$550 Real-Life Tricorder Device Plugs Into Any Smartphone


Robin Andrews

Science & Policy Writer

The "original" Star Trek model. David Lodge/FilmMagic via Getty Images

In case you missed it, the Tricorder all-purpose medical device from Star Trek now exists.

Thanks to a global competition spearheaded by the X-Prize Foundation, a prototype is now being developed that can identify 12 different diseases, without any additional medical assistance, anywhere from 90 minutes to 24 hours after diagnosis. Five vital health metrics, like your respiratory function, can also be constantly monitored.

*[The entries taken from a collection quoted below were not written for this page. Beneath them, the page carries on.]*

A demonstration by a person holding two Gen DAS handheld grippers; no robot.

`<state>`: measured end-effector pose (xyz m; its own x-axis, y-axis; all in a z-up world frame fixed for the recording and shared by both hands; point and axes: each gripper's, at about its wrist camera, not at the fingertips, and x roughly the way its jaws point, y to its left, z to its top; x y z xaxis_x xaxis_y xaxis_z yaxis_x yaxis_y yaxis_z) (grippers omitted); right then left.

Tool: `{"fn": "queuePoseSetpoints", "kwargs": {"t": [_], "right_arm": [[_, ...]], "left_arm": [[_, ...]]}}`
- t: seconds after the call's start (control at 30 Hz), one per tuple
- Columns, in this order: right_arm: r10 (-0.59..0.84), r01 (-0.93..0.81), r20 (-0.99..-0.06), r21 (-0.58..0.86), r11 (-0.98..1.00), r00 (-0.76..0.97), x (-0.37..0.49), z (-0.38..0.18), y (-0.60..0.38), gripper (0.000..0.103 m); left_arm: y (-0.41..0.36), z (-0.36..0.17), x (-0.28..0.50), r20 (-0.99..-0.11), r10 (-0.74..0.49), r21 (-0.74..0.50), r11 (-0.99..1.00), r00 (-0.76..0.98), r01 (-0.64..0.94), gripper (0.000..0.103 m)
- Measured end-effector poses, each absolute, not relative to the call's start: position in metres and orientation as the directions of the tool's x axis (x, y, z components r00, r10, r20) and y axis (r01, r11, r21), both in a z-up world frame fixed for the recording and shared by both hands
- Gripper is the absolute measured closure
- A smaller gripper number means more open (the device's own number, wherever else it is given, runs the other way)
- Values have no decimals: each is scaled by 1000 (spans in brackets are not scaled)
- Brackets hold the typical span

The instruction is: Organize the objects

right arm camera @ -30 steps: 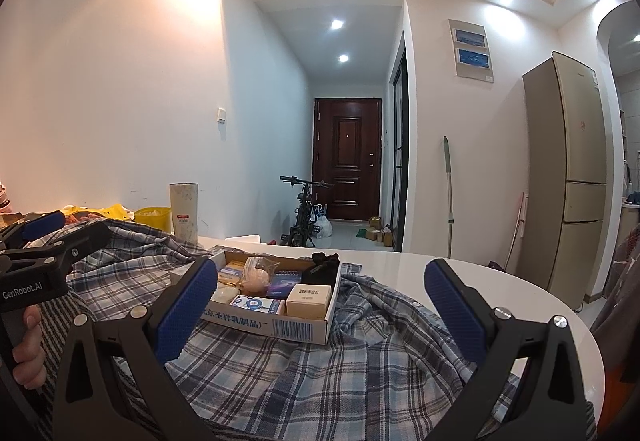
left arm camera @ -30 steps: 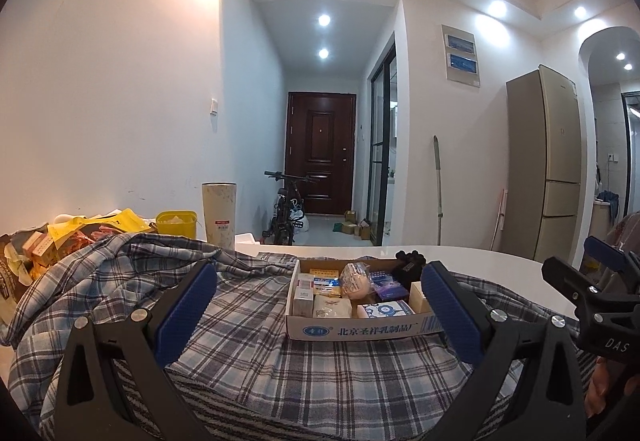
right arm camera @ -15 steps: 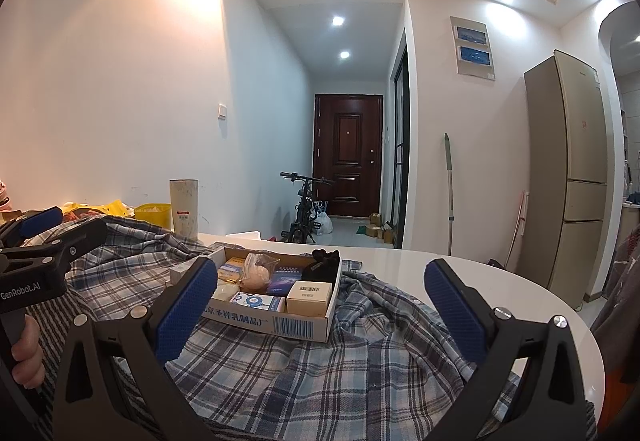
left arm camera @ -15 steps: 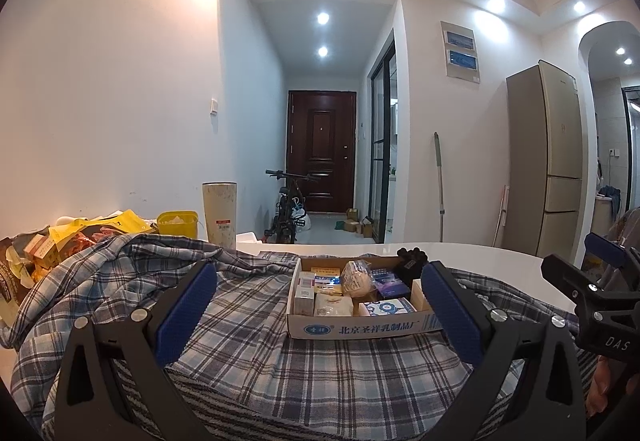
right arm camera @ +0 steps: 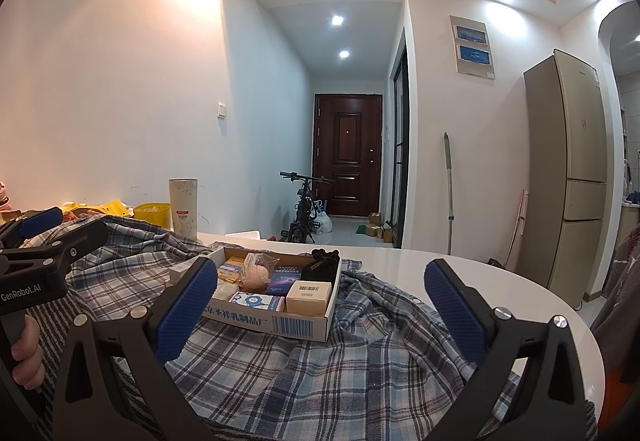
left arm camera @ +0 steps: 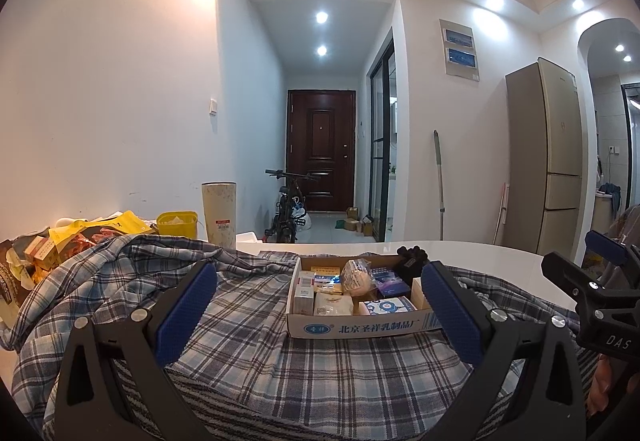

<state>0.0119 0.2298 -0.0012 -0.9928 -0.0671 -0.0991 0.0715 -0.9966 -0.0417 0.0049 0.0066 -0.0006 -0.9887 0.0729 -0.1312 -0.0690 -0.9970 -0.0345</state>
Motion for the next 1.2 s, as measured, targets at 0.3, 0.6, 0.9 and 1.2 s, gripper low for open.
{"fn": "queuePoseSetpoints", "kwargs": {"t": [0.3, 0.6, 0.9, 1.2], "right_arm": [[-66, 71, -103, -42, -997, -992, 12, -2, 231, 0], [-65, 70, -110, -43, -997, -992, 11, -3, 231, 0], [-64, 69, -113, -43, -997, -992, 10, -2, 230, 0], [-63, 69, -119, -44, -997, -991, 10, -3, 231, 0]], "left_arm": [[7, -2, 5, -135, 73, -35, -997, -988, -69, 0], [7, -2, 4, -137, 73, -33, -997, -988, -69, 0], [7, -1, 4, -137, 72, -34, -997, -988, -68, 0], [7, -1, 4, -138, 72, -33, -997, -988, -68, 0]]}}
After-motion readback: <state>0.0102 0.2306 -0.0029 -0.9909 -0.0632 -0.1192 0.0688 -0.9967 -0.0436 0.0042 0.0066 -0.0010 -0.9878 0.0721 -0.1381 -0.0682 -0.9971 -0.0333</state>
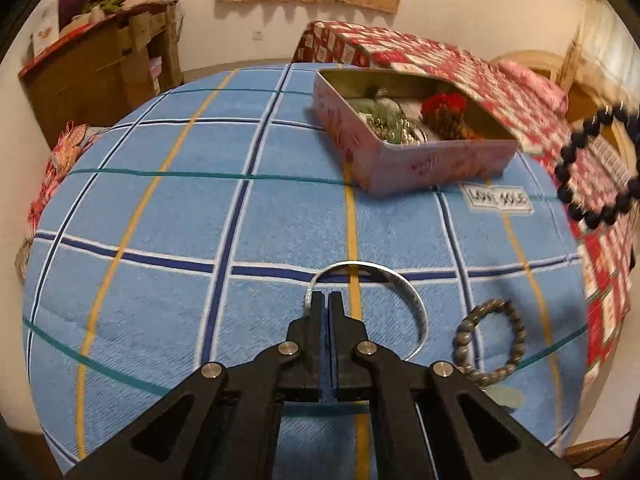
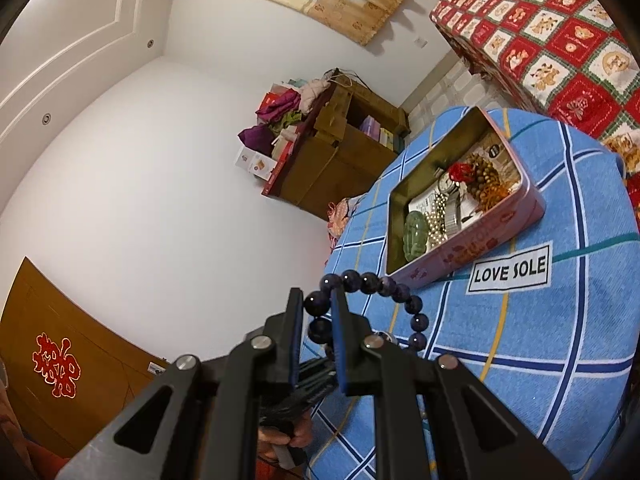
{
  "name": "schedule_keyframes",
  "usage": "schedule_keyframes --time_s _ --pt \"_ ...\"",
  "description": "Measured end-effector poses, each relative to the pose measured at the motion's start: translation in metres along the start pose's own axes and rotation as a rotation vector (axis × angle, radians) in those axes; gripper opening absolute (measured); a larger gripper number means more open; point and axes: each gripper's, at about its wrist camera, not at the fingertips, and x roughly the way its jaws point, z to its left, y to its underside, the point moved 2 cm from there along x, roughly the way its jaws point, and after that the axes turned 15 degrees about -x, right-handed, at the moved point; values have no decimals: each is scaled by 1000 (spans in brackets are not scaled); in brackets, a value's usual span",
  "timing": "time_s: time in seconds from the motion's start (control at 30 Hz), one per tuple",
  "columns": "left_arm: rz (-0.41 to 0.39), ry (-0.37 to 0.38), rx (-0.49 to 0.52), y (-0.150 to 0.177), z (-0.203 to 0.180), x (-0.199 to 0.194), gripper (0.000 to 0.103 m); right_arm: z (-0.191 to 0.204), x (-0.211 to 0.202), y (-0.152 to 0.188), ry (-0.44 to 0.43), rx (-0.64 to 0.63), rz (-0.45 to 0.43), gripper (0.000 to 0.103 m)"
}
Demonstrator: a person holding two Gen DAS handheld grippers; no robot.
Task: Organize jewelry
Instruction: 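Grasp the silver bangle with the left tool while the right tool holds the black bead bracelet, then carry both items over the pink tin and open both tools to drop them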
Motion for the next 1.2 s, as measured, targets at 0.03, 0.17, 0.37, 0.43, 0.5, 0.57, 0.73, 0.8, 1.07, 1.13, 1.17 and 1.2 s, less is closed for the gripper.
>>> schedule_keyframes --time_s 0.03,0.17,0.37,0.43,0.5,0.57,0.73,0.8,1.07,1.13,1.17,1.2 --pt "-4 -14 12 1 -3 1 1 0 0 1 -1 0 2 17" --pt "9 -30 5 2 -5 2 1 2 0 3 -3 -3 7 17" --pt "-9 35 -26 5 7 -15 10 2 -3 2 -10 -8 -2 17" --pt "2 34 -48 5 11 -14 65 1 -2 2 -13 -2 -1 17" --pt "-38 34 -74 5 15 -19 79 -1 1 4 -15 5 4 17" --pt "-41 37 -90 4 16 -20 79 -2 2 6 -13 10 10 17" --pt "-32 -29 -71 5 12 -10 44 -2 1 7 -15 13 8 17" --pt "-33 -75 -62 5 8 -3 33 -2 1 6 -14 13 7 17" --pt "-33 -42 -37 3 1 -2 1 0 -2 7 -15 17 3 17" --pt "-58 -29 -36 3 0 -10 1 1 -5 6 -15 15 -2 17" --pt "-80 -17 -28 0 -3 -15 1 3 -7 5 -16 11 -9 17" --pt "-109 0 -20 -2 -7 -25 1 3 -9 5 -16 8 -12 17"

It’ll be awhile before this makes its official debut, however, and it’s more likely than not that it’ll be a bit pricey – not expensive per se, but certainly not cheap. With this in mind, researchers at the University of Illinois at Urbana-Champaign (UIUC) have developed a $550 model that attaches to any smartphone.

Although not as adept as the X-Prize version, it still performs incredibly well. As reported in the journal Lab on a Chip, the team explain that it can analyze a patient’s blood, urine, or saliva samples.

Right now, the transmission-reflectance-intensity (TRI)-Analyzer can look for biomarkers linked to earlier-than-expected births in expectant mothers, as well as identify an enzyme that’s linked to normal growth for newborns. The authors note that these are more complex tests, and that it can already be adapted to run “standard” tests, like blood type or blood-sugar levels.

The new device. University of Illinois

“It’s capable of performing the three most common types of tests in medical diagnostics, so in practice, thousands of already-developed tests could be adapted to it,” coordinating researcher Professor Brian Cunningham, the director of the Micro + Nanotechnology Lab at UIUC, said in a statement.


The key selling point here is that it works with any modern smartphone. Attaching the 3D-printed crib to the phone, samples are placed in the back and the phone’s LED illuminates them. The light from the sample is then sent through an optical cable, which goes into a diffraction grating near the phone’s camera.

Light will diffract differently through different substances, including proteins and sugars, and the device can use these discrepancies to identify what exactly is in each sample. The results are delivered within minutes, and they are just as accurate as any conventional laboratory technique.

This device’s cost-effectiveness and portability means that it is ideally suited to conflict zones, or regions where the medical infrastructure is notoriously poor. Make no mistake: This ability to shrink down an entire laboratory into a portable device has the potential to save thousands of lives every single year.

In fact, this seems to be the way all medical research is heading. From hospitals to Tricorders, from conventional chemotherapy to gene-editing, everything biomedical is going the way of the microchip: It’s more advanced and pocket-sized than ever before.